What you need to do:
The stretch wanted below opens at the line containing "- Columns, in" and closes at the line containing "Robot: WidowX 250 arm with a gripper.". Please return it exactly, with no other lines.
++++++++++
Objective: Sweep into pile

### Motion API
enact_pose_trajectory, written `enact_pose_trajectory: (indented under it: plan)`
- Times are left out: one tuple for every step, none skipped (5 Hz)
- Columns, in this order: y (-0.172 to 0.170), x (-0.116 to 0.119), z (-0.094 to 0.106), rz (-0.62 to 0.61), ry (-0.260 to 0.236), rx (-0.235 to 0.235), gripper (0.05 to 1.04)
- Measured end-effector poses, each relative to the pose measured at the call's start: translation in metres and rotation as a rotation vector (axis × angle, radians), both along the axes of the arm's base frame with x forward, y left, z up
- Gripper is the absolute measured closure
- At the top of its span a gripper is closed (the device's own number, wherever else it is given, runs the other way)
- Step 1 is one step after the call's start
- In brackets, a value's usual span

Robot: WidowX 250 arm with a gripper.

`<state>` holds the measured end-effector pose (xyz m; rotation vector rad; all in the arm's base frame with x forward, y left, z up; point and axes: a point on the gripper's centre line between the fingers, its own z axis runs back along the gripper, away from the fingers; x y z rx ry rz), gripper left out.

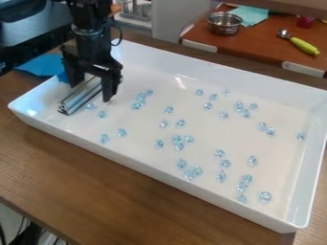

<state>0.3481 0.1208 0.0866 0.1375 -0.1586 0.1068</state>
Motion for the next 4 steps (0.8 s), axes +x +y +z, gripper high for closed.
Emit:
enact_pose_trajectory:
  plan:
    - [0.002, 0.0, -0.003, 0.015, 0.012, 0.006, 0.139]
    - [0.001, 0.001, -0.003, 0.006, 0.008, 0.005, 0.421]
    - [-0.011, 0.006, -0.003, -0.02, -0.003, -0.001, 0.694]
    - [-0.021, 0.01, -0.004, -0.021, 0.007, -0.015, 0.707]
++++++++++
Result for this task:
- Columns, in this order: y (-0.172 to 0.170), x (-0.116 to 0.119), z (-0.094 to 0.106), rz (-0.62 to 0.61), ry (-0.260 to 0.236), rx (-0.235 to 0.235), gripper (0.05 to 1.04)
- Measured end-effector poses, each relative to the pose measured at the call's start: translation in metres and rotation as a rotation vector (axis × angle, radians), both along the axes of the arm's base frame with x forward, y left, z up
- Gripper is the absolute measured closure
- At the top of its span a gripper is closed (the device's own number, wherever else it is given, runs the other way)
- Step 1 is one step after the call's start
- In brackets, a value's usual span

Robot: WidowX 250 arm with a gripper.

The exercise is done, with nothing more to add.